While I don’t fully subscribe to the thesis from Adrian Wallbank’s piece in The Times Higher that AI should be resisted and kept completely away from the classroom (good luck policing that), I agree that assessment should be used as a process for students to reflect on their learning:

“What I suggest ought to be assessed (and which helps us navigate some of the issues posed by ChatGPT) is a record of the student’s personal, but academically justified, reflections, arguments, philosophising and negotiations. Student work would then be a genuine, warts-and-all record of the process of learning, rather than the submission of a “performative” product or “right argument”, as one of the students in my research so aptly put it. This would enable our students to become better thinkers.”

Ben Thomson, the excellent technology journalist (another sector and profession that is having an existential moment of crisis about AI), also contributes a parent’s view of the education situation and says the new skills learners could develop are editing and verifying information. It’s not a bad point and perhaps an obvious end-point for the information abundance students live within now and in the future. Seeking out the human skills needed to work with AI-generated content and assessing those skills is a good way to go.

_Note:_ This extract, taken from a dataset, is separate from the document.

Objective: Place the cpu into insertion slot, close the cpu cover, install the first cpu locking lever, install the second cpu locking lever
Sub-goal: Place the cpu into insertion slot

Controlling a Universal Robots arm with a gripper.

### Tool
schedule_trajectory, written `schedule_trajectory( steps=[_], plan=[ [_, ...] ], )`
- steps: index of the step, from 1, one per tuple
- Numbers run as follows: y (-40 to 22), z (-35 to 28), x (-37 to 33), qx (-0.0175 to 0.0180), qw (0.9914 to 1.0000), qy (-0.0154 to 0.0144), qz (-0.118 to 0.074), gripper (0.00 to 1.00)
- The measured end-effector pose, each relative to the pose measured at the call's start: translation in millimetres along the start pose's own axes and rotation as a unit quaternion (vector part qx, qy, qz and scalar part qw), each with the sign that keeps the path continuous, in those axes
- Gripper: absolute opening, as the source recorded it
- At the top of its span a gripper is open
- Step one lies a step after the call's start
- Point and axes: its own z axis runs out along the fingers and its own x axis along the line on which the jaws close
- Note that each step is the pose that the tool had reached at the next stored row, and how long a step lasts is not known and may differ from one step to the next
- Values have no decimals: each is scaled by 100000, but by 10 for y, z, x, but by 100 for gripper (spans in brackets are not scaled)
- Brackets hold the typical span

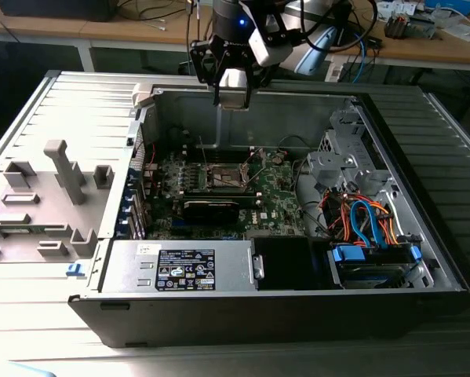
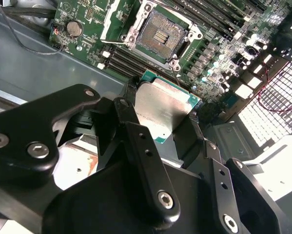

As I gather advice and resources for colleagues to help us mull over the short-term and long-term strategies we need to employ, I don’t think I can resist any longer the thought that this is a game-changing moment for education. In a YouTube video, from  in Charles Knight, he puts it well: the economic model upon which higher education has be operating – that is, the time-pressured systems of assessment for staff and students, relying often on precarious labour – has left itself vulnerable to gamification. I’d argue that gamification of that system is now in the hands of everyone, staff and students. Knight rightly calls that now is the time for appropriate resourcing of staff workloads to enable them to design assessments and time to grade them. I can only add to that, investing in people – those who teach and support learners – is more important than paying money for technologies to catch people out. As many before me have observed, the latter is an arms race that cannot be won. Teaching and learning is relational and it’s through prioritising that with time, money and status will higher education be equipped to deal with the doubt and distrust inserting itself between educators and students.